Common Cloud Platform project overview
IRIS Data Services has been diligently working with UNAVCO’s Geodetic Data Services to design and build a unified platform for ingestion, archiving, curation, high-level derivative product generation, quality measurements, and distribution in a cloud environment for the operation of a combined data services facility. We refer to this new system as the Common Cloud Platform (CCP). The primary goals include providing higher-capacity services for data users, integrated multi-domain data discovery, and brand new capabilities not possible on the existing systems.
The guiding principles of the project are:
- Start from a “new system” perspective, informed by uses and needs of current facilities
- Support primary access mechanisms currently offered at existing facilities
- Agile design and development methodology
- Common data containers, software and COTS solutions whenever possible
- Include capabilities to support FAIR data principles at a fundamental level
- Common identity management system and strategy
An important early lesson in cloud migration is that robust and efficient operation in such an environment requires adaptation of processes to cloud-native paradigms. In addition, we endeavor to use common systems across data types whenever possible for efficiency, scalable operation, and easier operation. Together, these limit our options for adopting existing systems from the IRIS and UNAVCO data centers.
Current development focus
The system is currently being developed in Amazon Web Services. To support a scalable and robust platform we are employing Infrastructure as Code (IaC), which uses DevOps methodologies and versioning to define and deploy infrastructure. This means changes to the platform occur only through well controlled mechanisms and are tracked (and can be reverted). This is a major change from the scenario at IRIS and UNAVCO data centers.
One large area of effort is the development of data flow systems, from capture, through processing, and to archive repositories. With many hundreds of connections streaming data to the platform, variety of transfer protocols and modes, and development of new archiving pipelines, this is a formidable task. The design allows immediate access to all data that are captured by the platform, from real-time streams to deep archive requests.
Another area of focus is the development of a next generation metadata system. Initially this system will support scientific metadata for seismological and geodetic data. The design allows extension to other metadata types, from Distributed Acoustic Sensing (DAS) to magnetotelluric to future metadata formats. The redesign of this system allows us the opportunity to support of FAIR data principles, such as metadata versioning, as a design goal.
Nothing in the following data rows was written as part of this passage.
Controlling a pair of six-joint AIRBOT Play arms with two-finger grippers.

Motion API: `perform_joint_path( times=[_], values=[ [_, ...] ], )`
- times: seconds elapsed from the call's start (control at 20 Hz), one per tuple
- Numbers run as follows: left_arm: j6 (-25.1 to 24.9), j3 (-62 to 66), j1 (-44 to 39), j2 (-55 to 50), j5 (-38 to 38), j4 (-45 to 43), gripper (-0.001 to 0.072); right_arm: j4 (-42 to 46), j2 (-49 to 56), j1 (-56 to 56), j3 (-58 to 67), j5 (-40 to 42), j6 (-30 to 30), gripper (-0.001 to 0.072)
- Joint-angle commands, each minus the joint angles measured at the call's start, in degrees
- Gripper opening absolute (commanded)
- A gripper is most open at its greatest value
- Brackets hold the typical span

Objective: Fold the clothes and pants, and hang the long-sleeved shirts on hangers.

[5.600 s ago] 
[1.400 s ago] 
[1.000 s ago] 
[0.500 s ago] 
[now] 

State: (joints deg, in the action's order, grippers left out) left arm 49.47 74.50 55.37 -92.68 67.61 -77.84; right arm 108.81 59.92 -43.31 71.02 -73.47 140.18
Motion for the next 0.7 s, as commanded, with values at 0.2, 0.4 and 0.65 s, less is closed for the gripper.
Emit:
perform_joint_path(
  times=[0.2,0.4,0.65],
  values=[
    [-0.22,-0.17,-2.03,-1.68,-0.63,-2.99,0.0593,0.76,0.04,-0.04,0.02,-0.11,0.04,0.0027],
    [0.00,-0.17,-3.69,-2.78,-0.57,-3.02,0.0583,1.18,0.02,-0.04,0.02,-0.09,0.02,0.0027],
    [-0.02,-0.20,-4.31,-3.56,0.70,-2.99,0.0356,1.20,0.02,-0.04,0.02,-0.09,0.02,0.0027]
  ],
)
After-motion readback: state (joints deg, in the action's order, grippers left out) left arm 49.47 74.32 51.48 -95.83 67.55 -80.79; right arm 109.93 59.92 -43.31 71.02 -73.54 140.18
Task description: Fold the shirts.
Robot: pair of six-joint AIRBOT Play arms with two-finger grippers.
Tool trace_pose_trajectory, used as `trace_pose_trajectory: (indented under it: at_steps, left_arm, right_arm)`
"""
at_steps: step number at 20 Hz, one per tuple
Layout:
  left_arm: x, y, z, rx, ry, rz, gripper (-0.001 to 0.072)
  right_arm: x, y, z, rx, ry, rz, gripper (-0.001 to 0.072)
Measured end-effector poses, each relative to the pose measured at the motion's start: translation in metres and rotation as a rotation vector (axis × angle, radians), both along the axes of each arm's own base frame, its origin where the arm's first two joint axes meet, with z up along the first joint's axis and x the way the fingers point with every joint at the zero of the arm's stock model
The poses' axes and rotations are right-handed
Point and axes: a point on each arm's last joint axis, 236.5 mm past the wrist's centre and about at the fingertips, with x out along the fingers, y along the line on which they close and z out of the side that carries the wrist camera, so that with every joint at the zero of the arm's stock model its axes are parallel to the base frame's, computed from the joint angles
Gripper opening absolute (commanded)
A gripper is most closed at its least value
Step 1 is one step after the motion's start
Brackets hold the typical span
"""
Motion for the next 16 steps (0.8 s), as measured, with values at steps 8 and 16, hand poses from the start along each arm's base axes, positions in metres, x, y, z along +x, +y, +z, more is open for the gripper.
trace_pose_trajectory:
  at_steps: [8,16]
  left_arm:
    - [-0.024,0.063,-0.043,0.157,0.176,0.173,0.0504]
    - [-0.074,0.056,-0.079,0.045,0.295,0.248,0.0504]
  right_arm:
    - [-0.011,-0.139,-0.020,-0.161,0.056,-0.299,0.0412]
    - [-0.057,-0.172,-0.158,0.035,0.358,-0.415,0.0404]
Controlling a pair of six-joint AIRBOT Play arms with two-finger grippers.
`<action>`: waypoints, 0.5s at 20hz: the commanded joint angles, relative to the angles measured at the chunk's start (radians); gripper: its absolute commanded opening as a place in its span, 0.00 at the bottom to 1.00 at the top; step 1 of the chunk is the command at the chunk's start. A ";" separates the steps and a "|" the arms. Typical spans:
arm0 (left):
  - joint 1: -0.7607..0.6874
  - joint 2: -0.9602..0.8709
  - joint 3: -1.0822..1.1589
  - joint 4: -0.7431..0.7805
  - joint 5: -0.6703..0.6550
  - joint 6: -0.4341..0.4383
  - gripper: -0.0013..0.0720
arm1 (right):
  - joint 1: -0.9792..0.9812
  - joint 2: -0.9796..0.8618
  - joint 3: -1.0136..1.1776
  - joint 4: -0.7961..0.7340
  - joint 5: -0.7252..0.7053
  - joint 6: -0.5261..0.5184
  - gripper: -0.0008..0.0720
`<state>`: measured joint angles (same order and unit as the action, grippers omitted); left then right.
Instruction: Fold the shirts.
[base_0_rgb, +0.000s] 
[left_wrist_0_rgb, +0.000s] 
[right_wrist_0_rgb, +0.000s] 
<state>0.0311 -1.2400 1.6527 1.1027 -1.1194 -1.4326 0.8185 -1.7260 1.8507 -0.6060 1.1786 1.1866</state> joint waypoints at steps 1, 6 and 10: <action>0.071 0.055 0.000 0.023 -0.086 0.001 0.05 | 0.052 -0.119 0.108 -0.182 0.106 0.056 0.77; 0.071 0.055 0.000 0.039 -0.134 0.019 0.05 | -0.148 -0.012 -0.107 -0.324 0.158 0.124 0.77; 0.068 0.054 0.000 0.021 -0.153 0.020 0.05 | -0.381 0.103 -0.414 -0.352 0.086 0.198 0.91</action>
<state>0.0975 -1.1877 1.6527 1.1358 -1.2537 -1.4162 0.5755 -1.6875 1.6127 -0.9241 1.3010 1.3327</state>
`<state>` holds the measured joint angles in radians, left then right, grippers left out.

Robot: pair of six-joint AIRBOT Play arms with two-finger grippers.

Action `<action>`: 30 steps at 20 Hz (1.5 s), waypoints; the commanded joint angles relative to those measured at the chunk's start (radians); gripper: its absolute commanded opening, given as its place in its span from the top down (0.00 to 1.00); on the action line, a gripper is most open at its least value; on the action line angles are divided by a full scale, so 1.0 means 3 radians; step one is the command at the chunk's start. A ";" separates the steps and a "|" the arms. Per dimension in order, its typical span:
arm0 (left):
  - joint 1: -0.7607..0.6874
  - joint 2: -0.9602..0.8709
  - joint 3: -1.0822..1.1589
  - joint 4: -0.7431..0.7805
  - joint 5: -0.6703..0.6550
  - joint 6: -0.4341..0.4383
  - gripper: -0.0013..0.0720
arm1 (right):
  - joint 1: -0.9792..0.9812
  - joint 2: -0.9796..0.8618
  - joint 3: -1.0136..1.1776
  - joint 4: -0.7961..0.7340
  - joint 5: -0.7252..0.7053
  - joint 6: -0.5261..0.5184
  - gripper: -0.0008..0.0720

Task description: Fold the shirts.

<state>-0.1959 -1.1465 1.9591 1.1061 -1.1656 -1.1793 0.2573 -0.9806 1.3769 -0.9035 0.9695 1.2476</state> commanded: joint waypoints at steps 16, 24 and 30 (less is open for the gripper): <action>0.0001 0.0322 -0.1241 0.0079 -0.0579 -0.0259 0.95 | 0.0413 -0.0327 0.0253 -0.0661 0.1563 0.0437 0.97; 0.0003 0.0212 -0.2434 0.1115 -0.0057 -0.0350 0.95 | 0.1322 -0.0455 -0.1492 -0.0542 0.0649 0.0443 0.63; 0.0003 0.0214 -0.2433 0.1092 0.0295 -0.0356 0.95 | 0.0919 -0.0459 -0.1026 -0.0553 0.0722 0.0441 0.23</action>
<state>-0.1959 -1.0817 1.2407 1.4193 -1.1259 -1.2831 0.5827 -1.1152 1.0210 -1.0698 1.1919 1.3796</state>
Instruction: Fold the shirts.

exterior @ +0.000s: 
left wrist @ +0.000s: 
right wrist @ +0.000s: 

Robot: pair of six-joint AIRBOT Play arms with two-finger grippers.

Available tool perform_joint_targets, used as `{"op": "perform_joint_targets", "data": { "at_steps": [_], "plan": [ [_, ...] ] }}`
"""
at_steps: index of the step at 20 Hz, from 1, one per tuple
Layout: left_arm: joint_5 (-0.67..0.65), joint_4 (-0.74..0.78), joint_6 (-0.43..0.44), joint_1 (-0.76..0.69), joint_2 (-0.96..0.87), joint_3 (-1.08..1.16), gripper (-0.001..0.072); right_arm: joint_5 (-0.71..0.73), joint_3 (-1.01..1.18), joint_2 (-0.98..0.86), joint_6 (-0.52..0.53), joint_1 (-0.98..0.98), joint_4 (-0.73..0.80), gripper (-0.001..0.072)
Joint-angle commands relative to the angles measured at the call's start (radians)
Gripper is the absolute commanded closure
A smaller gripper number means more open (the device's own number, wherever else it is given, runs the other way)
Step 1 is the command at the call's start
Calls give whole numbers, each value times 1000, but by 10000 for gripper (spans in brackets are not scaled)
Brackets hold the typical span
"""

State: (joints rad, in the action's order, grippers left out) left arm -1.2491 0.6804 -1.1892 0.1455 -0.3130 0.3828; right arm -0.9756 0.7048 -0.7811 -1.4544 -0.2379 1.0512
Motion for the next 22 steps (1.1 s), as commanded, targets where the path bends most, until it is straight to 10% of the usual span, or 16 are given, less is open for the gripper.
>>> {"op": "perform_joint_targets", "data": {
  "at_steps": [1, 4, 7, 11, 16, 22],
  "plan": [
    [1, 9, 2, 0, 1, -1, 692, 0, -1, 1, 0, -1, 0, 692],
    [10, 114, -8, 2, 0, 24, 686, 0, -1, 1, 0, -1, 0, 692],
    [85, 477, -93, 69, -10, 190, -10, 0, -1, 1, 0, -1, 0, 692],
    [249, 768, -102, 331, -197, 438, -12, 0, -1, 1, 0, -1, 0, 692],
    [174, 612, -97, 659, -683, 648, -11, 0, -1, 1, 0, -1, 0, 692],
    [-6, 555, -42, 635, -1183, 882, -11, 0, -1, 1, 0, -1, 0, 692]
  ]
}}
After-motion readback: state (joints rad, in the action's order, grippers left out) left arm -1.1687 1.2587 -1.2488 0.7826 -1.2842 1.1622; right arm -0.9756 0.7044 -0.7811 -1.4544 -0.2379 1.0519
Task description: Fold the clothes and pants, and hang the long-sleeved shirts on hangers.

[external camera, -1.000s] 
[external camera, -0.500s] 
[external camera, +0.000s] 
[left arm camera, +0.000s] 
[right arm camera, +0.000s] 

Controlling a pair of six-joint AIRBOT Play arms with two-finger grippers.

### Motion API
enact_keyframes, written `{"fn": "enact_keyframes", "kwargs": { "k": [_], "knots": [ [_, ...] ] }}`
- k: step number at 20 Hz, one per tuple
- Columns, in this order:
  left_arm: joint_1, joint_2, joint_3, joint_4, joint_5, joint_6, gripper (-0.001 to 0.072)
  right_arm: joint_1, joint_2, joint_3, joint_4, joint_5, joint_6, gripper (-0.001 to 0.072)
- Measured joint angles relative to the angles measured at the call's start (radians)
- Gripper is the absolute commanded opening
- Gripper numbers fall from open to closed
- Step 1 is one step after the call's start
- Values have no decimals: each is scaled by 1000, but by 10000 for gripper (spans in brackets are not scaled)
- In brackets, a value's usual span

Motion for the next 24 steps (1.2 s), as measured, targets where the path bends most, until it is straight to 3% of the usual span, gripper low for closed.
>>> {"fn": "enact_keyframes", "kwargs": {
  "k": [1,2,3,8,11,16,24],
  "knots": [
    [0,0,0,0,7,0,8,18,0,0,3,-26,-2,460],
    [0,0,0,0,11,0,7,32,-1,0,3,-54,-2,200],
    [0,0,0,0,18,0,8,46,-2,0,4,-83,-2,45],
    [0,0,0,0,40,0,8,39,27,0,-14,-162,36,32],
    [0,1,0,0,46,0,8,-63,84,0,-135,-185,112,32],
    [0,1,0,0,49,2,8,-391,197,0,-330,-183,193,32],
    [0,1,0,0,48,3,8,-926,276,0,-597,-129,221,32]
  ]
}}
Common, cloud-optimized data containers
One of the most important areas of work is the design of modern, cloud-optimized data formats. Some of the formats that IRIS and UNAVCO currently use, such as the HDF5-based PH5 and text-based formats, are not well suited to analysis in the cloud. We have been developing alternative storage options for these data in TileDB Embedded, which provides a significant level of commonality for different data types even if they are not stored in the same schema and a number of operational advantages over alternatives. The combination of cloud-optimized TileDB and proper schema design will result in our repositories being analysis-ready and cloud-optimized.
Not all data will be stored in TileDB, most miniSEED-based data for example will remain in miniSEED.
Transitioning data users
We are sensitive to the fact that a transition of services from the IRIS DMC to the new EarthScope CCP has the potential to disrupt current data discovery and access patterns. By replicating the web service interfaces, migrating or replacing the most popular web applications, and re-directing connections from the old facility to the new one, we expect the transition to be quite easy for most users, seamless for many.
Furthermore, to ensure that data users are able to take full advantage of the new capabilities offered by the platform, we will be developing training materials and conducting workshops. Excitingly this will include tutorials of how to process data in the cloud, which avoids transferring data over the internet, and the potential of applying nearly unlimited compute power.
We expect the new data platform to provide integrated, multi-domain data access from a single facility, while supporting a seamless transition for many users. Furthermore, we anticipate offering services and capacity not possible with the current systems. The option of supporting data processing without transferring the data over the internet will be a significant new capability. We anticipate having initial, demonstration-level services available in early 2023, opening the system for user testing in mid-2023 through 2024, and being fully operational in 2024.
by Chad Trabant (IRIS DMC)